• Try it:
Work out how many lines in the data below include "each", then reply with that number only.

• Dataset excerpt:
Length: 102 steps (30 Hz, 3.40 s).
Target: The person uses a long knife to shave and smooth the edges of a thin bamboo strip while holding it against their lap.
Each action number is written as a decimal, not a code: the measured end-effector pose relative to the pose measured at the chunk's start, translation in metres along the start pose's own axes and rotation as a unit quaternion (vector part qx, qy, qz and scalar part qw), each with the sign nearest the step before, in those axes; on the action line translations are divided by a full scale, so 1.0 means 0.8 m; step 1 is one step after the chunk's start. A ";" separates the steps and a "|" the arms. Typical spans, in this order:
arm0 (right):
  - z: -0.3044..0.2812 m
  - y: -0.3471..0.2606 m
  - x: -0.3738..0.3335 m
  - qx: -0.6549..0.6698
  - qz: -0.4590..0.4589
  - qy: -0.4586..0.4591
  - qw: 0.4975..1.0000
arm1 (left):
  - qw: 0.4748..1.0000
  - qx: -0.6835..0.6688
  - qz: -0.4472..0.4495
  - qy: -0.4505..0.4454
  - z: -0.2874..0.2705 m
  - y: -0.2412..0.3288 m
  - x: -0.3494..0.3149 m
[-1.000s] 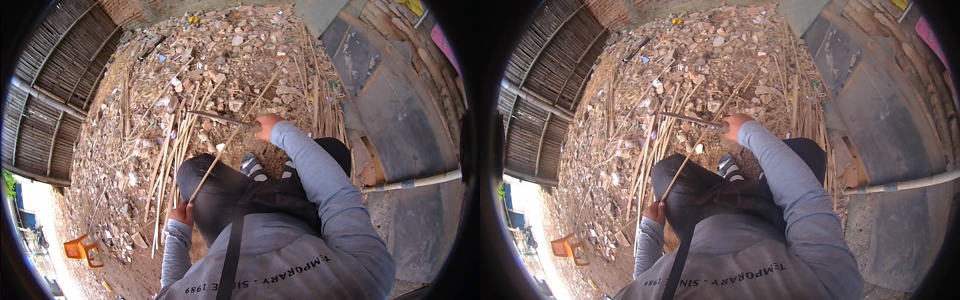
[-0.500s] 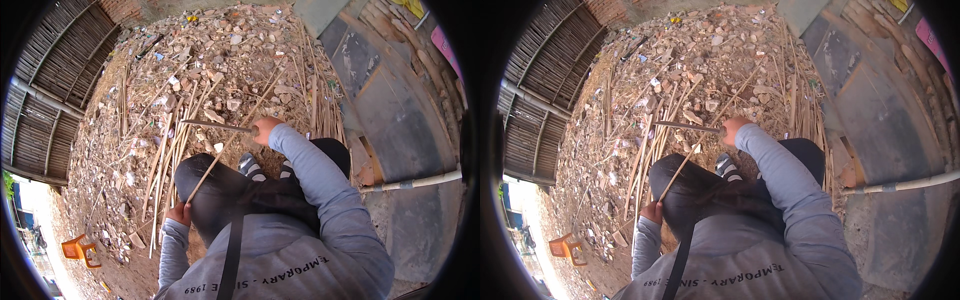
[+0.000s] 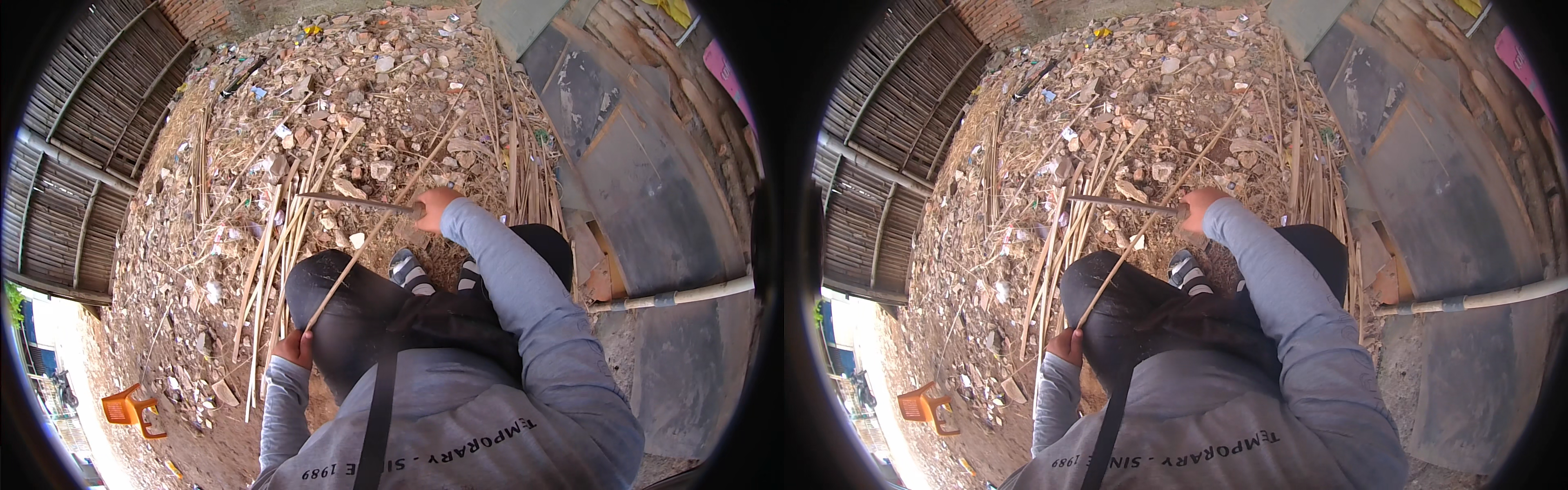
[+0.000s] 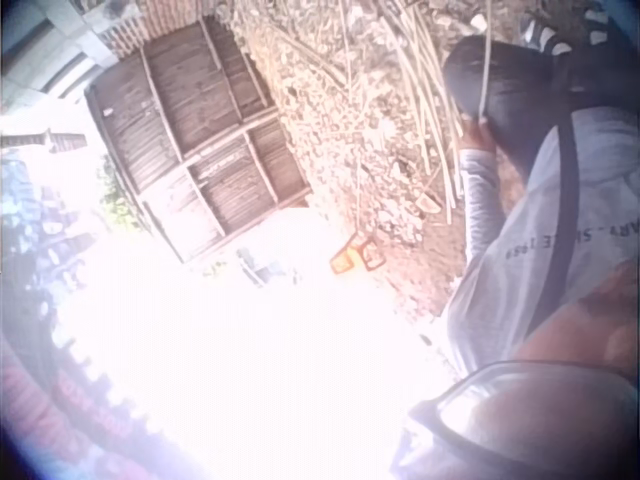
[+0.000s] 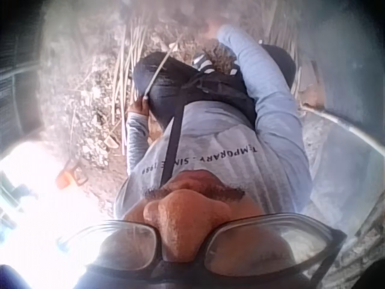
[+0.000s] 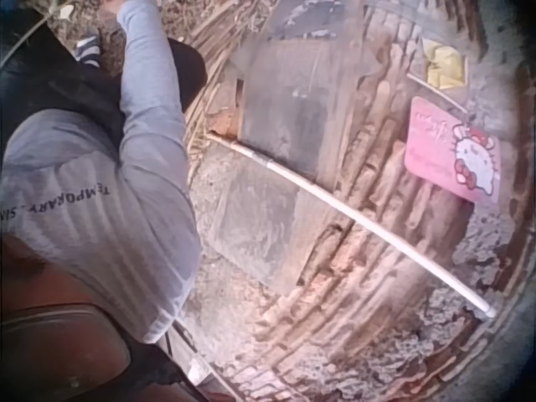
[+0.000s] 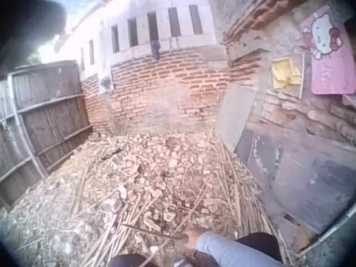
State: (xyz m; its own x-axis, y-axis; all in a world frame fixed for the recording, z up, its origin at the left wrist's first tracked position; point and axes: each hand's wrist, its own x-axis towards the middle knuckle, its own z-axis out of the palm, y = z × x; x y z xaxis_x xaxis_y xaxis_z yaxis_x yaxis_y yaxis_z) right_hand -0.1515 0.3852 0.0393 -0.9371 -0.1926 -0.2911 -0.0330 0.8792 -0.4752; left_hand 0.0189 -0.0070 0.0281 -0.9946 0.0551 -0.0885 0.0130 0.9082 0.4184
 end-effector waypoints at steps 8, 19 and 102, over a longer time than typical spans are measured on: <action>-0.003 0.012 0.014 -0.009 0.062 0.005 0.998 | 0.999 0.031 -0.010 -0.007 0.001 -0.001 0.002; 0.000 0.002 0.010 -0.030 -0.005 -0.052 0.998 | 1.000 -0.008 0.010 -0.008 0.000 0.000 0.001; 0.000 0.010 0.012 -0.052 0.083 -0.018 0.995 | 0.999 0.032 0.004 0.001 0.001 -0.006 0.005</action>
State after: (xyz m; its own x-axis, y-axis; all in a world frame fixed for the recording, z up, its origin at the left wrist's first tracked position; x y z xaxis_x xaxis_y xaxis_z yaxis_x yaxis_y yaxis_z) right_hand -0.1612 0.3904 0.0330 -0.9197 -0.0541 -0.3889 0.0842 0.9402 -0.3300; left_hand 0.0148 -0.0111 0.0249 -0.9946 0.0620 -0.0831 0.0281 0.9327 0.3596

• Expected output:
2